滋賀柔道事故、「起訴相当」議決された元顧問を再び不起訴へ

 滋賀県愛荘町立秦荘中学校1年の柔道部員だった男子生徒が2009年7月、部活動の練習中に顧問の講師(当時)から投げられるなどして意識不明になりその後死亡した事故で、大津地検は7月4日、大津検察審査会が「業務上過失致死罪での起訴が相当」と議決したこの講師を再び不起訴処分にした。

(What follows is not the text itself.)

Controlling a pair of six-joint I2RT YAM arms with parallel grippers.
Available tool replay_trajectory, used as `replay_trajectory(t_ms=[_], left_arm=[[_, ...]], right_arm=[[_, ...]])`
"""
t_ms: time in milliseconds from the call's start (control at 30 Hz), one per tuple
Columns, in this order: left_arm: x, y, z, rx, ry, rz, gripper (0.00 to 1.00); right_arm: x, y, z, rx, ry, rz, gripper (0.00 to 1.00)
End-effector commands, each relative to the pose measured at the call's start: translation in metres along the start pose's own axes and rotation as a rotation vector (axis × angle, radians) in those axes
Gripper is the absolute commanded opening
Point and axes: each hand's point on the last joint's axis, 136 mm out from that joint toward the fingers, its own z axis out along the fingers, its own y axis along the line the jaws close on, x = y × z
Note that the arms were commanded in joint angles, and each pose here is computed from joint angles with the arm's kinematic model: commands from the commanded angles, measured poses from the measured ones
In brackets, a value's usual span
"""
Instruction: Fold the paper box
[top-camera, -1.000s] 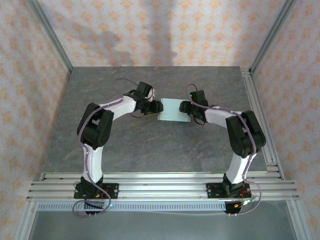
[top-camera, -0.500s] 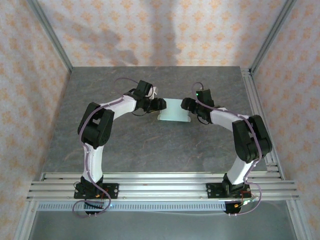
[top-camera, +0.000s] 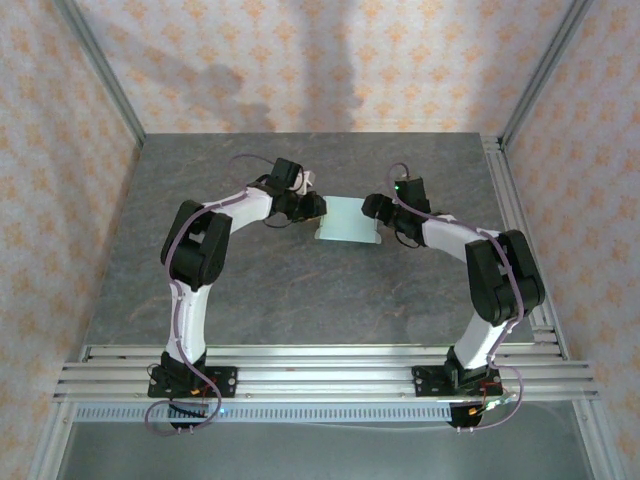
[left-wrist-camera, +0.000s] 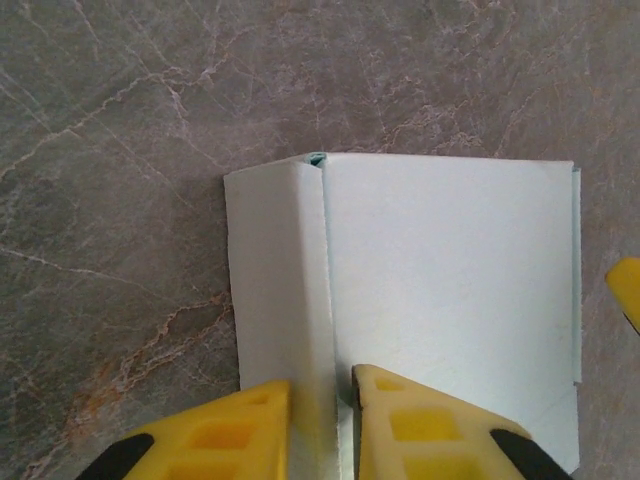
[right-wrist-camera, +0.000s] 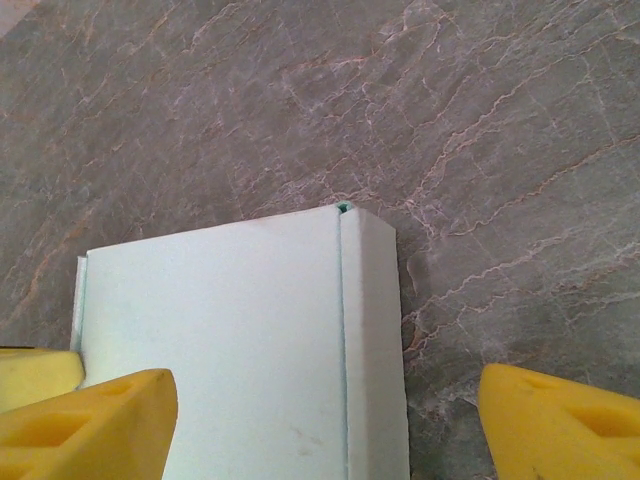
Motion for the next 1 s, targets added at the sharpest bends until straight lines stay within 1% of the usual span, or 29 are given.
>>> replay_trajectory(t_ms=[0, 367, 433, 567, 700, 833, 900, 967], left_arm=[[-0.006, 0.003, -0.002, 0.020, -0.016, -0.005, 0.18], [-0.001, 0.014, -0.005, 0.054, -0.020, -0.033, 0.12], [-0.001, 0.018, -0.006, 0.054, -0.020, -0.041, 0.12], [0.000, 0.022, -0.006, 0.055, -0.014, -0.041, 0.12], [0.002, 0.024, -0.005, 0.054, -0.009, -0.044, 0.12], [0.002, 0.025, -0.004, 0.052, -0.009, -0.042, 0.12], [0.002, 0.025, -0.005, 0.051, -0.007, -0.043, 0.12], [0.002, 0.026, -0.004, 0.050, -0.006, -0.042, 0.12]], right_arm=[[-0.003, 0.000, -0.003, -0.005, -0.007, 0.008, 0.79], [-0.008, 0.008, -0.006, -0.031, -0.015, 0.054, 0.78], [-0.007, 0.010, -0.006, -0.046, -0.009, 0.067, 0.80], [-0.006, 0.021, -0.005, -0.103, 0.012, 0.096, 0.83], [-0.007, 0.032, -0.002, -0.172, 0.031, 0.138, 0.82], [-0.012, 0.046, -0.002, -0.286, 0.046, 0.208, 0.78], [-0.014, 0.051, -0.003, -0.333, 0.051, 0.234, 0.74], [-0.016, 0.055, -0.003, -0.367, 0.056, 0.250, 0.73]])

 この事故では、生徒同士の練習ののち、顧問講師がこの生徒を指名して、居残り特訓のような形で講師自ら乱取り相手となった。当時の新聞報道では「生徒は意識朦朧状態になっていたが、講師は手を止めずに練習を続けた」とする当時の部員の証言もあった。生徒が倒れてもしばらく放置され、たまたま通りかかった別の教員が救急に通報した。

 生徒は中学校入学後に柔道を始めた初心者で、しかも持病やケガなどが重なって7月初旬に本格的な練習を開始し、経験は実質1ヶ月弱だった。保護者は学校側に対し、体力や体調に配慮してほしいと申し入れていた。

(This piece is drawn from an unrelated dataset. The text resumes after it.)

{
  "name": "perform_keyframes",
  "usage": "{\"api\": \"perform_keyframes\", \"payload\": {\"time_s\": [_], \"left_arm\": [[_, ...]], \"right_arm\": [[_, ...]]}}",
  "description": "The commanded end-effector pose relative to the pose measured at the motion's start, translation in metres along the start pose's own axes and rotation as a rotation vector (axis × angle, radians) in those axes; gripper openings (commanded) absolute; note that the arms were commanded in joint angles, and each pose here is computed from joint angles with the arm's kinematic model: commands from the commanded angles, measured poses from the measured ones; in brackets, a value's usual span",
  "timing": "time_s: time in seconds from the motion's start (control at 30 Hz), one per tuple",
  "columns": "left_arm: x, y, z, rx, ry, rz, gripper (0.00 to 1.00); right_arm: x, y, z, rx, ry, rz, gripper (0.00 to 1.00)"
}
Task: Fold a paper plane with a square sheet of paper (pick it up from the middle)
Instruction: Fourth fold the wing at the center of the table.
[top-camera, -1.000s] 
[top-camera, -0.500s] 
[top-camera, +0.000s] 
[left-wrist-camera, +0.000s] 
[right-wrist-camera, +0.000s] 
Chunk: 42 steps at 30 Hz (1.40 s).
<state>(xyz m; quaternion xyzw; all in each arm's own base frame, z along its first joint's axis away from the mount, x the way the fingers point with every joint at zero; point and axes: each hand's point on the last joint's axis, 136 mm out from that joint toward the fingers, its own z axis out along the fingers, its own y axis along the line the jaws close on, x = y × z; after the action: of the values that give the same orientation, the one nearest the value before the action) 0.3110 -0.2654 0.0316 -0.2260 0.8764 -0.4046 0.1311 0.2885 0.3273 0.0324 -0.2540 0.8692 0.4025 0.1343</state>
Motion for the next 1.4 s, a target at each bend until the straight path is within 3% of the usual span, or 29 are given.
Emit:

 検察審査会の起訴相当議決を受けて大津地検が再捜査し、地検は「初心者の能力に配慮した練習を指示する必要があり、元顧問は注意義務があったと認める余地がある」と指摘した一方で、急性硬膜下血腫については顧問講師との練習中ではなく、練習序盤での上級生らとの乱取り練習で発症した可能性も否定できないとして、顧問の指導と生徒の死亡との因果関係を刑事事件として立件するのは困難と判断した。

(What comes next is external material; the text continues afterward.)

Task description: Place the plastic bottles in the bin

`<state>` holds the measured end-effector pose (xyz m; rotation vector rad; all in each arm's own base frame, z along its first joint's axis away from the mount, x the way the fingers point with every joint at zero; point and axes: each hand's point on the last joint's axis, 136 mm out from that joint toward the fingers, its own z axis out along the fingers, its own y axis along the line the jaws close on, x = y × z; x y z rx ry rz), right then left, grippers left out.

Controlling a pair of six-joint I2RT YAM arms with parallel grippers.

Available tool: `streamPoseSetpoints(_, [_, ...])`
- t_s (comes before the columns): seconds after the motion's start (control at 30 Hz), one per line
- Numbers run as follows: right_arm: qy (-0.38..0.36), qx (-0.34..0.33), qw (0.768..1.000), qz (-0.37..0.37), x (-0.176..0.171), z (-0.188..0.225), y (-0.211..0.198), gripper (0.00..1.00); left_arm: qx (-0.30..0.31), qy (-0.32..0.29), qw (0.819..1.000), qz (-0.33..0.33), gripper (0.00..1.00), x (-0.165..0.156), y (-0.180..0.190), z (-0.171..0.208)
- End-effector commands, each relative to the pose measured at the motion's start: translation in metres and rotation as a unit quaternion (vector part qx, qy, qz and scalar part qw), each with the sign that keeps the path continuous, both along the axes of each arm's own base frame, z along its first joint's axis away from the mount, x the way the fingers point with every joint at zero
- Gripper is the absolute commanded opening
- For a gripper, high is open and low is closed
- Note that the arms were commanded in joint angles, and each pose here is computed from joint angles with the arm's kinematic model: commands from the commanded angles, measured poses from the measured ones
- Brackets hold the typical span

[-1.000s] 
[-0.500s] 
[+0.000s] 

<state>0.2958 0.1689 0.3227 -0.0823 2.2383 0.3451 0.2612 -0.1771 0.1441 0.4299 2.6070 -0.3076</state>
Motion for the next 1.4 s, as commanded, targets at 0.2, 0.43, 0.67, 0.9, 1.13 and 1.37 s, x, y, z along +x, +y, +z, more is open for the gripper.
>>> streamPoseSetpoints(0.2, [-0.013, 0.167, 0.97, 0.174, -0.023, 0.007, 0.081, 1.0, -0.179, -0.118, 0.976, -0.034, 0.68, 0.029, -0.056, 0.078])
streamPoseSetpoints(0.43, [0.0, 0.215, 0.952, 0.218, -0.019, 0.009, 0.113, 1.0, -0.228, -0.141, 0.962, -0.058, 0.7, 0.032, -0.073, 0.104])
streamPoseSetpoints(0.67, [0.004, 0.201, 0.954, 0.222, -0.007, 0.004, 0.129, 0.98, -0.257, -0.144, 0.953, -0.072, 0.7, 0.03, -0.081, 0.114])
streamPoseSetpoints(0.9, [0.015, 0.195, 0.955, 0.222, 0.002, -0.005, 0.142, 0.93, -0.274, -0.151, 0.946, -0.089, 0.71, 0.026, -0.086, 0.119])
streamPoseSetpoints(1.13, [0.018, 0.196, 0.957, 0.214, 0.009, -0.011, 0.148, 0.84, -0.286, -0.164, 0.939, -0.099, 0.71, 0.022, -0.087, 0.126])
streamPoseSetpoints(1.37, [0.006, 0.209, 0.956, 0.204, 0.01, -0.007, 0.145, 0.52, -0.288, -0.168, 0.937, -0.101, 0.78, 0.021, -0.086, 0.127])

 検察の判断は、強引な展開にも感じて、正直理解に苦しむ。元顧問による練習の指示が不適切だった可能性があったとする一方で、「元顧問の直接的な行為によって生徒の症状が発症したとは限らない」と結論付けるのは、揚げ足取り的にも感じる。

 生徒の症状発症が元顧問の直接的な行為によるものかどうかは別としても、元顧問が「しごき」や「暴力」と批判されてもおかしくないような不適切な練習を課していたことは、疑う余地がないのではないか。それを法的に立件できないというのは、極めて残念に感じる。